▶ [TASK ITEM]
In the records below, find every line that contains "croissant" and list it.

-----

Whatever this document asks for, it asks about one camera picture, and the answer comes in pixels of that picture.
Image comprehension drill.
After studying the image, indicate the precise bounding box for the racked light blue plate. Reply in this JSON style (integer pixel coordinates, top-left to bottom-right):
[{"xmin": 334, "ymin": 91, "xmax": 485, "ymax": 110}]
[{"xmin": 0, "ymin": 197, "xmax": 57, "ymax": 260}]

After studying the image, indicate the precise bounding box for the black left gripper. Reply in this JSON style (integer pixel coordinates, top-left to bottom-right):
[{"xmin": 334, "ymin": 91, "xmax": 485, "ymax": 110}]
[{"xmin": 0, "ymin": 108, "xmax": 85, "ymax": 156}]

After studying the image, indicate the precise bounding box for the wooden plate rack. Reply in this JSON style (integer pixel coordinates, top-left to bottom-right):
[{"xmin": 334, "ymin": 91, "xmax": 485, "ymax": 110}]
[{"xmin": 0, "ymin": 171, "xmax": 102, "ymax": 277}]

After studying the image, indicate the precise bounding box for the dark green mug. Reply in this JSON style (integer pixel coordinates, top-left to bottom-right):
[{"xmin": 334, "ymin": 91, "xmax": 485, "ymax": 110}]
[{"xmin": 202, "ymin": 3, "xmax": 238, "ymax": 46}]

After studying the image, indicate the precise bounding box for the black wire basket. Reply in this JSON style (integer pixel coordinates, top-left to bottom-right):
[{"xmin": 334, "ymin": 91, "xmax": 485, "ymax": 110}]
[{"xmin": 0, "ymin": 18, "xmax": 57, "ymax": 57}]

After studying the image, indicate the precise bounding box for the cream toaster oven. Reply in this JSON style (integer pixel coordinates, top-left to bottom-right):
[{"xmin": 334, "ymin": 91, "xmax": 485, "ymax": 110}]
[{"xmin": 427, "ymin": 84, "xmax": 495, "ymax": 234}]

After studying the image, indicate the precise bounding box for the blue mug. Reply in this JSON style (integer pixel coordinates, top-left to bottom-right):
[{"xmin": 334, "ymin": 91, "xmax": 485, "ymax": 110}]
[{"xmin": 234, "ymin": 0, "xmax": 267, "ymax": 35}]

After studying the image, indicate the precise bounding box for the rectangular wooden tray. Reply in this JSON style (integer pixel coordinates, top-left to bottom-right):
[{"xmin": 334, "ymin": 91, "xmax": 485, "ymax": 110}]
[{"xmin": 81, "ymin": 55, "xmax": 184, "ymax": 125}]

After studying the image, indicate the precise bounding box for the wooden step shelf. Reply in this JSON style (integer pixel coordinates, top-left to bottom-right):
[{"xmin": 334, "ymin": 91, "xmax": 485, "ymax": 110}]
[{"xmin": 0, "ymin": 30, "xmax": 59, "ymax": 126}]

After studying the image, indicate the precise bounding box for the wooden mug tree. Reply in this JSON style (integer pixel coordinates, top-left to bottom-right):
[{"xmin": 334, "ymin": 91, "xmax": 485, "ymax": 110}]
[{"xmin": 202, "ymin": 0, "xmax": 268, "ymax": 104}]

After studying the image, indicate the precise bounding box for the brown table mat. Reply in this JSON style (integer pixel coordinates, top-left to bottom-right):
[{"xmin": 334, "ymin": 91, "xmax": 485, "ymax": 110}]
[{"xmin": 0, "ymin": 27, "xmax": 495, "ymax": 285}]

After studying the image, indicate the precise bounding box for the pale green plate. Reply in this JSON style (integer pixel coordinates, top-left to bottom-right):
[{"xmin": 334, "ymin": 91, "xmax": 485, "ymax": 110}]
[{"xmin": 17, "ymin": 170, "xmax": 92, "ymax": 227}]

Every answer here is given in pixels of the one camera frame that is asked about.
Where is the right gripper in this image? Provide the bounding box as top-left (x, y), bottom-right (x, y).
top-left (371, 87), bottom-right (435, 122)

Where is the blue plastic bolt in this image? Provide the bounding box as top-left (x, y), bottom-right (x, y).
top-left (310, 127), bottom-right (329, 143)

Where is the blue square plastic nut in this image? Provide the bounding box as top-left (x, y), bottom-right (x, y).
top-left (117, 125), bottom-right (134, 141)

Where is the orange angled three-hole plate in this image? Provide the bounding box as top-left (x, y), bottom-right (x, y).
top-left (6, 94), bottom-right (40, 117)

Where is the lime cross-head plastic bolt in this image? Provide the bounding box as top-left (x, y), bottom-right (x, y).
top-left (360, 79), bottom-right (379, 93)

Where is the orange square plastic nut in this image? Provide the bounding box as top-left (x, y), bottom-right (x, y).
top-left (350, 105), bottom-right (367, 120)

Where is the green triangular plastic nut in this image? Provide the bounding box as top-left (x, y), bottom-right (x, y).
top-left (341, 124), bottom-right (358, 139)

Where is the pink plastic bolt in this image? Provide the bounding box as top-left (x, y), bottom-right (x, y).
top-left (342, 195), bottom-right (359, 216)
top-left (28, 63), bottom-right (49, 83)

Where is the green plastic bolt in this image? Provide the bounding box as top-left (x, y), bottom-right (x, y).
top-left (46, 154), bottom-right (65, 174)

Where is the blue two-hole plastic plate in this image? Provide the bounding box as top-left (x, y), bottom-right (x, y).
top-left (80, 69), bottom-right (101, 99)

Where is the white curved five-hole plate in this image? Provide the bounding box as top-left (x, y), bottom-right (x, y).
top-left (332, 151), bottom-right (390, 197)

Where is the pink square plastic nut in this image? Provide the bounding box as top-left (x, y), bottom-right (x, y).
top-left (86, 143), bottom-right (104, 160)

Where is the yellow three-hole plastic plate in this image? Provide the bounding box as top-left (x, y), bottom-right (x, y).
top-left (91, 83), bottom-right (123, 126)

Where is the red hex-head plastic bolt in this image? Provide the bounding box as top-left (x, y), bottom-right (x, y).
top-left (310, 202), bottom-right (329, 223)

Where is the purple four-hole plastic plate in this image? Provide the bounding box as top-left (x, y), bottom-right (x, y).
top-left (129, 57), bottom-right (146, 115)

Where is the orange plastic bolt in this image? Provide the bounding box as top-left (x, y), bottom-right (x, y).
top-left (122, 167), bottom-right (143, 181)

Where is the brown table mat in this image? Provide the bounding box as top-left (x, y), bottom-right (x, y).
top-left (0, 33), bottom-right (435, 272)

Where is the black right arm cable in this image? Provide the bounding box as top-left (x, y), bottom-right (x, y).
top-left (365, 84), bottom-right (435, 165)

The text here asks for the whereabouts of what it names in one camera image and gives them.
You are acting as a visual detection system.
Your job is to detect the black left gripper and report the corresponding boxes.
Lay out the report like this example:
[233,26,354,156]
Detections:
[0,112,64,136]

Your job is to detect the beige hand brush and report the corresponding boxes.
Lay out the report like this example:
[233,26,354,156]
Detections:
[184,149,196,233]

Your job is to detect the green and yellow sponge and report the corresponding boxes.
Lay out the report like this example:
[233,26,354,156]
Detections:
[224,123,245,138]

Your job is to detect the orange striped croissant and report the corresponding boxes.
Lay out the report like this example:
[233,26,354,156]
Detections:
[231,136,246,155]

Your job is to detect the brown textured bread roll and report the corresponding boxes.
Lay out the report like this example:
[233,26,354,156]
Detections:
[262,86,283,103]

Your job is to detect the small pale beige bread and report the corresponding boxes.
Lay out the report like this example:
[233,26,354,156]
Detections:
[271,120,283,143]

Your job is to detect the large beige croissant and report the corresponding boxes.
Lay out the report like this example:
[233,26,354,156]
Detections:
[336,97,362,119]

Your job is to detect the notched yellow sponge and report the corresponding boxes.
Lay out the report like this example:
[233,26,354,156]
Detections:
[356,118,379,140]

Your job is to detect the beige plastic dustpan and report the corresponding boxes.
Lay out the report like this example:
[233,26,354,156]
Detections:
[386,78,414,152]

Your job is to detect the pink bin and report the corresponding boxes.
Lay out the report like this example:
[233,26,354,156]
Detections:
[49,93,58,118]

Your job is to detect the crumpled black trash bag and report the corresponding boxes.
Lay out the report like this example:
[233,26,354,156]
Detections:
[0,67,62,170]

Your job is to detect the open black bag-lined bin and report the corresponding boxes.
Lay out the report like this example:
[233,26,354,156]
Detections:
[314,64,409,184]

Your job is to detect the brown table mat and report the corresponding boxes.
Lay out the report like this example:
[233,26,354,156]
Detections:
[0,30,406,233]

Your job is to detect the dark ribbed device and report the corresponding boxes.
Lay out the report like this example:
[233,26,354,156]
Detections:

-----

▶ [OUTPUT BELOW]
Your job is to detect the orange striped croissant and report the corresponding boxes.
Your job is to detect the large beige croissant and report the corresponding boxes.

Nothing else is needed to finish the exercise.